Count distinct values in an array - C++

Question

I'm trying to teach myself (re-learn) C++ and doing problems from books and tests online to get some practice. I came across this problem which has left me a little confused. How would I best go about it?

I have to write a function

class Solution { public int distinct (int [] A); }

that returns the number of distinct values in the array A. I can assume that the array range is 0 to 100,000. And that the elements are all integers which are + or - 1,000,000. Any ideas? I was thinking of looping through and counting up for each value but that's probably really inefficient right? Thanks in advance.

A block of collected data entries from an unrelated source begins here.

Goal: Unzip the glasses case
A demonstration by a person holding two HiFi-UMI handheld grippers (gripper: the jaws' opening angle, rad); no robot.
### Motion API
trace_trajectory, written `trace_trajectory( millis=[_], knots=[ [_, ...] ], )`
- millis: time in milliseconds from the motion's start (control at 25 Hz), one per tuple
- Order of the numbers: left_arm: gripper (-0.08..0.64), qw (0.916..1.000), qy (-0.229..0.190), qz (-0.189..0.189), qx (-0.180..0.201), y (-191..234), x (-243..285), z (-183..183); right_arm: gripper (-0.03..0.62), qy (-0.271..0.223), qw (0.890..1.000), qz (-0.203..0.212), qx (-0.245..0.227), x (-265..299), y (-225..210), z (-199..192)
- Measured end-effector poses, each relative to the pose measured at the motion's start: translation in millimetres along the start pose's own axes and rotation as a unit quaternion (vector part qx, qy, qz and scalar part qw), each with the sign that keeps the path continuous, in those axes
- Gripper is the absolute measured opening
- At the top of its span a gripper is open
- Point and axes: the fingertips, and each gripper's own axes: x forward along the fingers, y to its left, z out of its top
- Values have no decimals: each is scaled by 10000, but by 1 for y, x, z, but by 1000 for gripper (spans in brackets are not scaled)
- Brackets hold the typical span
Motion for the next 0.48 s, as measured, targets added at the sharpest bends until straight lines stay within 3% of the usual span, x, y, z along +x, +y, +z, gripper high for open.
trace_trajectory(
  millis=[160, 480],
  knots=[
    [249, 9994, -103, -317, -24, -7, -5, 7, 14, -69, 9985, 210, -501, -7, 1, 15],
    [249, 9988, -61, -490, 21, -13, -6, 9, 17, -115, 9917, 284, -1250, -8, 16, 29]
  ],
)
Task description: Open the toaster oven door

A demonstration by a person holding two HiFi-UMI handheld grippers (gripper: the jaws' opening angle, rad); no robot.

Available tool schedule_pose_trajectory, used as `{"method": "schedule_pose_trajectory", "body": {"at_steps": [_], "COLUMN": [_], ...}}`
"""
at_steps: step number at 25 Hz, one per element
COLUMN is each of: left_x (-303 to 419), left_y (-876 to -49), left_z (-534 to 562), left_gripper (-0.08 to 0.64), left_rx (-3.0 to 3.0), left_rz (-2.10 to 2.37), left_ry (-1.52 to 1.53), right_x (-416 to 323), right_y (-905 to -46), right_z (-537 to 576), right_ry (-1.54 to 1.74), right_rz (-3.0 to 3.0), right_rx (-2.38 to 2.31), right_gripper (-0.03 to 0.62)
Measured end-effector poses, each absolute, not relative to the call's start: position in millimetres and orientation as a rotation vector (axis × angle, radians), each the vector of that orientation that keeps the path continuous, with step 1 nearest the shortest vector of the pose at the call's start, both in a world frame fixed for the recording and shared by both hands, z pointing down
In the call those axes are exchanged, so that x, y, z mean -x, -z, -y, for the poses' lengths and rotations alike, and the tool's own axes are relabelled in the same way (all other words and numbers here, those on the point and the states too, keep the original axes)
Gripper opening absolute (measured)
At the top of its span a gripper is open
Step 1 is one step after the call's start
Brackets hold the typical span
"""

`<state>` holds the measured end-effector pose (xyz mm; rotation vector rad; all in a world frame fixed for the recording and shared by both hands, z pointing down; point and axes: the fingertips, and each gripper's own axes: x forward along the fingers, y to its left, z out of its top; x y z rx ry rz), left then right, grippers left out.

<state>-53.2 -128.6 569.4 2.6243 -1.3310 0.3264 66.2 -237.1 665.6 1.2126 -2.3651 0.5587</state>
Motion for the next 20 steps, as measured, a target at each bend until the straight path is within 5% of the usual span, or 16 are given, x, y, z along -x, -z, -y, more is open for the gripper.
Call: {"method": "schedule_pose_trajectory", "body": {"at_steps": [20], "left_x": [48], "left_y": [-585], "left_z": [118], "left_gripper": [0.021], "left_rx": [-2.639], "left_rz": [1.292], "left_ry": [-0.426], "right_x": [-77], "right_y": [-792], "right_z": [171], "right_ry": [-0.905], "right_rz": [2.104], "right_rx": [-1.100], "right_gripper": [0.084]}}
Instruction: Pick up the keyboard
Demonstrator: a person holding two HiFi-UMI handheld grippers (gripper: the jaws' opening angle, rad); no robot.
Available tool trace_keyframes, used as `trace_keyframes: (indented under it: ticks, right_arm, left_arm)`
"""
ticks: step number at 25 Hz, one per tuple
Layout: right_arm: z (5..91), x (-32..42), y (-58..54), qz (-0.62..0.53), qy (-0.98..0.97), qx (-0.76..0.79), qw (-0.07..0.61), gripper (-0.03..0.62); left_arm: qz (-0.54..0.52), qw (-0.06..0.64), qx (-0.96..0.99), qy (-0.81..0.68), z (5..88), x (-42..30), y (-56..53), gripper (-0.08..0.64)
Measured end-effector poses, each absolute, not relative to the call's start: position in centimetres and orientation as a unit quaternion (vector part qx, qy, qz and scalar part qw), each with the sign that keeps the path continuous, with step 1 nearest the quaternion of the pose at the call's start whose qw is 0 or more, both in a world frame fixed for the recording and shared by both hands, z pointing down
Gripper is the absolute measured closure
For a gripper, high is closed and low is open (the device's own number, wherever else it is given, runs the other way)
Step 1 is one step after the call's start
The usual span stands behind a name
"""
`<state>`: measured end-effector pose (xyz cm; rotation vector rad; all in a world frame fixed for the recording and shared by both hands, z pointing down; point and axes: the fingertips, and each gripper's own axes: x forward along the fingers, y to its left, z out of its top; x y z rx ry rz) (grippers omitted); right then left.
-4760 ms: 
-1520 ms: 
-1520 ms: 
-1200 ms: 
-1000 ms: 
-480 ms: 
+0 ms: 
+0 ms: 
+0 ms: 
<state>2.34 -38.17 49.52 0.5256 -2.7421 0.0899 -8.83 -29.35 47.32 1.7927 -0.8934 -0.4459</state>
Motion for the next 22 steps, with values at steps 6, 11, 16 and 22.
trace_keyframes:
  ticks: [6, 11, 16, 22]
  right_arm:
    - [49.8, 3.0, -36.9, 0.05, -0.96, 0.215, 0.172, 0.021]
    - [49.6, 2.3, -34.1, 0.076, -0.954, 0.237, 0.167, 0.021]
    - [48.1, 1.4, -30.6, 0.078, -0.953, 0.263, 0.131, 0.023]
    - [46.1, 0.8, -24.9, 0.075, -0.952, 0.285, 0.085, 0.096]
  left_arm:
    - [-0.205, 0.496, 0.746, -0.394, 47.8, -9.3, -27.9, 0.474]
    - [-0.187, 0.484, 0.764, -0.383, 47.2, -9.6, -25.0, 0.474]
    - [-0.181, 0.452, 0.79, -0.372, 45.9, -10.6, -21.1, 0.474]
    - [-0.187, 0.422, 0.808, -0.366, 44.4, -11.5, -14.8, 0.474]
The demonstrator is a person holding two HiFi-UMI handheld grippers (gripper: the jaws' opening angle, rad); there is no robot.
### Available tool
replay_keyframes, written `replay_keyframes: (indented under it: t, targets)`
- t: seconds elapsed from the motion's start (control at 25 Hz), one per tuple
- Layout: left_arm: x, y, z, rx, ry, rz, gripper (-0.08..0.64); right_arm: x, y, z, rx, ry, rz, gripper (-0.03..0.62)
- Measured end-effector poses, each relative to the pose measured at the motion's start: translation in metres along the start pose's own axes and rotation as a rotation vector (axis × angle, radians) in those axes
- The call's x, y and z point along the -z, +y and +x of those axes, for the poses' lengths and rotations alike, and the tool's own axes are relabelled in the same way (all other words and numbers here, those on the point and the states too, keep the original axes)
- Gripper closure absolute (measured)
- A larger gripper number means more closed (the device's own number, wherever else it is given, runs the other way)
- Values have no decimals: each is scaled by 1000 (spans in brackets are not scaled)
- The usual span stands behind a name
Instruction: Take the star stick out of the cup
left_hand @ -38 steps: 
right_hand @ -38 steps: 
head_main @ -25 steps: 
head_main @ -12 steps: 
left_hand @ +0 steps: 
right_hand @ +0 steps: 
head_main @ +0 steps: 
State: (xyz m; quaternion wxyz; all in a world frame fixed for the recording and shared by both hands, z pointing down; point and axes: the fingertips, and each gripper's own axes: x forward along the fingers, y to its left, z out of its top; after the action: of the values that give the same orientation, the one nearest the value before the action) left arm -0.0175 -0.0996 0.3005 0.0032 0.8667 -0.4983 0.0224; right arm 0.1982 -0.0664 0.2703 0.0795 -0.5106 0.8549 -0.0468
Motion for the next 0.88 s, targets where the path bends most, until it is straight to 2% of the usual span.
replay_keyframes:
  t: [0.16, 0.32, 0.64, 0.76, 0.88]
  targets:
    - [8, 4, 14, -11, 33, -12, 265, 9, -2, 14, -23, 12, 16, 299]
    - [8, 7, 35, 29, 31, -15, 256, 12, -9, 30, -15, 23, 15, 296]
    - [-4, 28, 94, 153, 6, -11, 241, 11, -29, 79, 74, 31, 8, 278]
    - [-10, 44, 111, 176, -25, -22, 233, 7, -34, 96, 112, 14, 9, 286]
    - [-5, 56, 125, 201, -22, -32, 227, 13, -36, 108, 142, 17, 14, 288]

Are you sure you have to write it in C++? That line you posted isn't valid C++. Looks like either C# or Java. — Seth Carnegie
– Seth Carnegie, Commented Oct 30, 2011 at 22:15
Sorry, you're right. It is in Java. I should have made that clear (sleep deprived brain!). The question is still the same though, I want to do it in C++. How do I go about it? — Peter
– Peter, Commented Oct 30, 2011 at 22:19
I think your proposed solution makes sense. If you are just looping through some numbers it really is not going to take long. I assume you are going to just use a counter and increment it each time you encounter the number right? — ihtkwot
– ihtkwot, Commented Oct 30, 2011 at 22:22
The fastest way is to use www.google.com with instant searching, with the appropriate words which will lead you to this question : stackoverflow.com/questions/7136279/… — FailedDev
– FailedDev, Commented Oct 30, 2011 at 22:26

Jerry Coffin · Accepted Answer · 2011-10-30 22:26:20Z

6

Your solution is reasonably efficient (in fact, about as efficient as possible, in terms of time complexity), but in space -- to count the values, you need an array sized to the range of the possible values, so to count the instances in your array of 100,000 items you need an auxiliary array of ~2,000,000 items (covering the range from -1,000,000 to 1,000,000).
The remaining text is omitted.